Stuck Inside Myself
My guest blogger last week used those words—“stuck inside myself”—to describe her spiritual malaise, her inability to “remain calm and at peace” in the face of the bothersome details of every day life.
I too have always found mindfulness hard to come by. But living in the moment has been particularly challenging during the past year, as I labored on the final stages of my first novel, A Fitting Place. Reading Joan’s essay, it occurred to me that I was stuck inside myself because I had allowed my life to take a wrong turn.
Don’t get me wrong. I gloried in the hours I spent writing my novel. I loved doing the research that added complexity and depth to my characters. I delighted in watching my protagonist Lindsey Chandler mature, often changing in ways I had not anticipated, and changed me as I watched. I relished the many hours of insightful discussion with my writing partner Carol Bodensteiner as she worked on her novel, Go Away Home.
But as I transitioned from writing to publishing and marketing, I seemed to get more and more stuck inside myself. I resented the seemingly endless hours I spent on social media, garnering information about titles and book blurbs and covers and printing options and, of course, marketing strategies. All of it was information I needed, but I did not find it interesting. I grew grumpier with every passing day.
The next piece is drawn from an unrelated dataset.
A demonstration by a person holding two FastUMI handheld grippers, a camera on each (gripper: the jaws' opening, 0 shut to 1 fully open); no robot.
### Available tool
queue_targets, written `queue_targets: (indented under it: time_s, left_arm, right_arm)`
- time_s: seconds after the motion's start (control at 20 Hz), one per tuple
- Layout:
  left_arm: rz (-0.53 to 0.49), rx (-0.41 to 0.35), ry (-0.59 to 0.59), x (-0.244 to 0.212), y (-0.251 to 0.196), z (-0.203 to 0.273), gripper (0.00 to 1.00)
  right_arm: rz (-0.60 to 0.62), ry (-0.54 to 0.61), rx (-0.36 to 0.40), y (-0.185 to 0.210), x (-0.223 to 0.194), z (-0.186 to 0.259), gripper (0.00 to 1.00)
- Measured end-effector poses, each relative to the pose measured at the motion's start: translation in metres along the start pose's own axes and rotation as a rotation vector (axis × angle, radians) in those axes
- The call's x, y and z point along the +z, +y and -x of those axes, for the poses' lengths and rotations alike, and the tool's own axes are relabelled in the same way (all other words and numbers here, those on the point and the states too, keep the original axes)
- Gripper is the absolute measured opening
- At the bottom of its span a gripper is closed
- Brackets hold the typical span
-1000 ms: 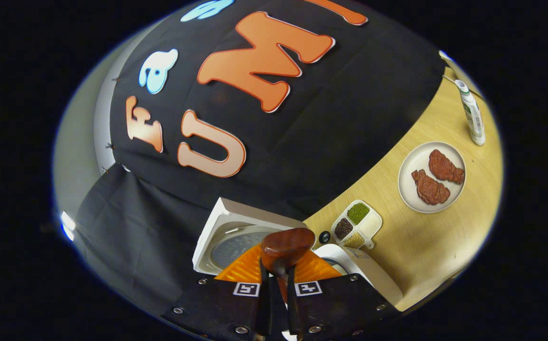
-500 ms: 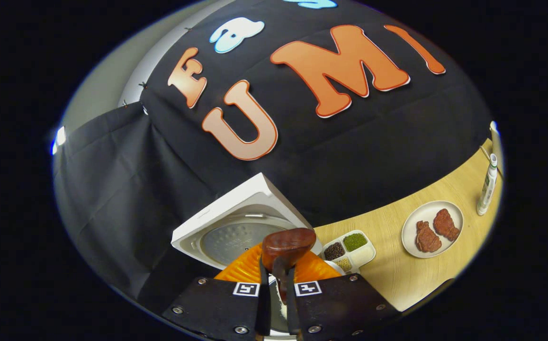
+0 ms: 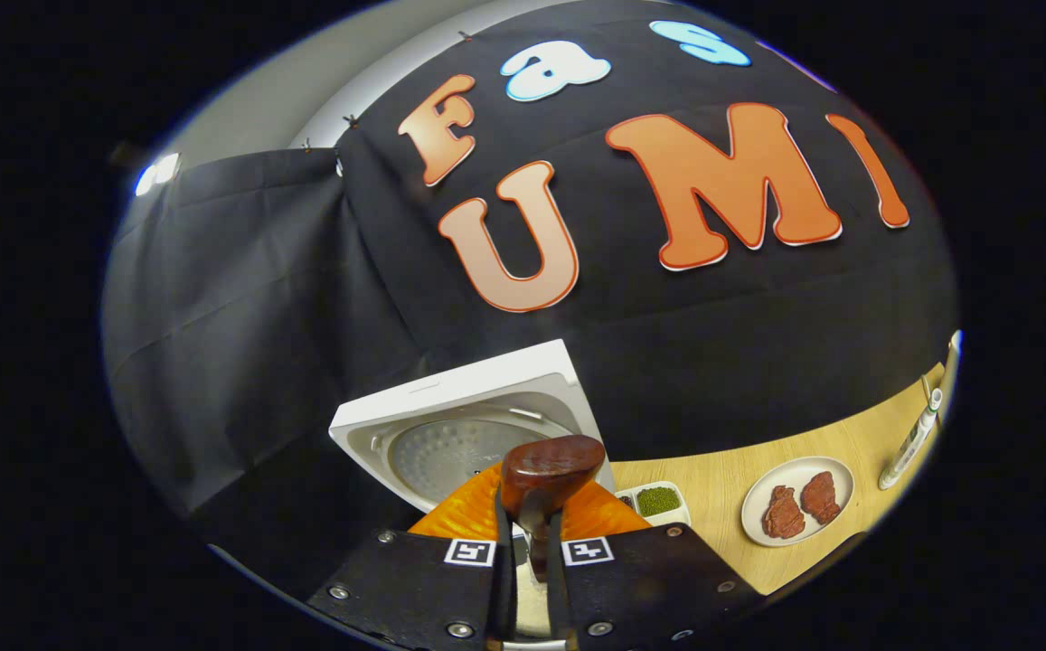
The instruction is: Close the left gripper, press the button to open the rice cooker; take a wooden spoon from the chopstick holder with the right hand, scoop a spoonful of rice and pour it into the rice cooker, then put the wooden spoon back into the chopstick holder.
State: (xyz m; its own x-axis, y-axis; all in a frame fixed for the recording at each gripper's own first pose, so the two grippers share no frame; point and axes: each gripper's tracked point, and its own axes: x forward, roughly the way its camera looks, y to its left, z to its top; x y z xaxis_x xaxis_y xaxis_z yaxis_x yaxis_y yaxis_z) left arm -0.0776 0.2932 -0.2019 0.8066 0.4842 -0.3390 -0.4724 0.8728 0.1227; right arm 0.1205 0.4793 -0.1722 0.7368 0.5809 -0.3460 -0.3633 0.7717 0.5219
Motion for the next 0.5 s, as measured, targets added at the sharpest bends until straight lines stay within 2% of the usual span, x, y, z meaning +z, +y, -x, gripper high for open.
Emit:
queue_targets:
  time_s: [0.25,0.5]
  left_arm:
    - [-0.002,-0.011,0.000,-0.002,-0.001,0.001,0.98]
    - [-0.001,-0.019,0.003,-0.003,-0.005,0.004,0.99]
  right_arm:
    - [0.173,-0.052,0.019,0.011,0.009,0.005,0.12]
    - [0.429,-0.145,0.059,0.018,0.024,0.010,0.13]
My stuck-ness got worse once my focus shifted full-time to marketing. The ever-growing list of tasks made it almost impossible to enjoy riding a bike or reading a book—assuming I actually got on a bike or picked up a book. The fact is I hated doing virtually every task on that marketing list, and was well on the way to hating pretty much every routine task I had to do, no matter what the purpose.
My distaste for marketing goes back a long way, to age 7, when I was the only one in my troupe who failed to sell her quota of Girl Scout cookies. I hated asking strangers to do something for me.
That pattern followed me throughout my career in finance. I have strong analytical skills and can explain complex ideas in simple terms. My career moved forward because someone saw first-hand what I could do, and was willing to open doors on my behalf. I rarely had to send out resumes, and never got so much as an interview when I did; indeed, only once in my life did I have to provide a resume before my first day on the job.
What I realized as I read Joan’s essay, was that in the last year I’ve gone from a life filled with something I love—writing—to spending my days doing something I hate. I was reminded of the bit of banal but nonetheless good advice that I give to the MBA class I teach each spring: You are more likely to be satisfied and successful if you focus on doing what you love and what you’re good at.
For me, marketing a novel fails on both counts.
I don’t like the idea of being a quitter, particularly after spending six years on a novel I believe to be of interest in a world still battling gender stereotypes. I love the emails and letters from readers who experience a “shiver of recognition” as they follow Lindsey on her emotional and psychological journey. But sometimes being a quitter is exactly what you need to do. I don’t want to spend these precious years doing something that I don’t like doing—and don’t have to do—just to prove a point.
I want to live in the moment.
What choices do you need to make in order to live in the moment, to not be stuck inside yourself?
Mindfulness is one of the key themes in my novel, and I continue to blog on other aspects of universal human relationships in the weeks to come. I welcome guest contributors whose own experiences offer another perspective.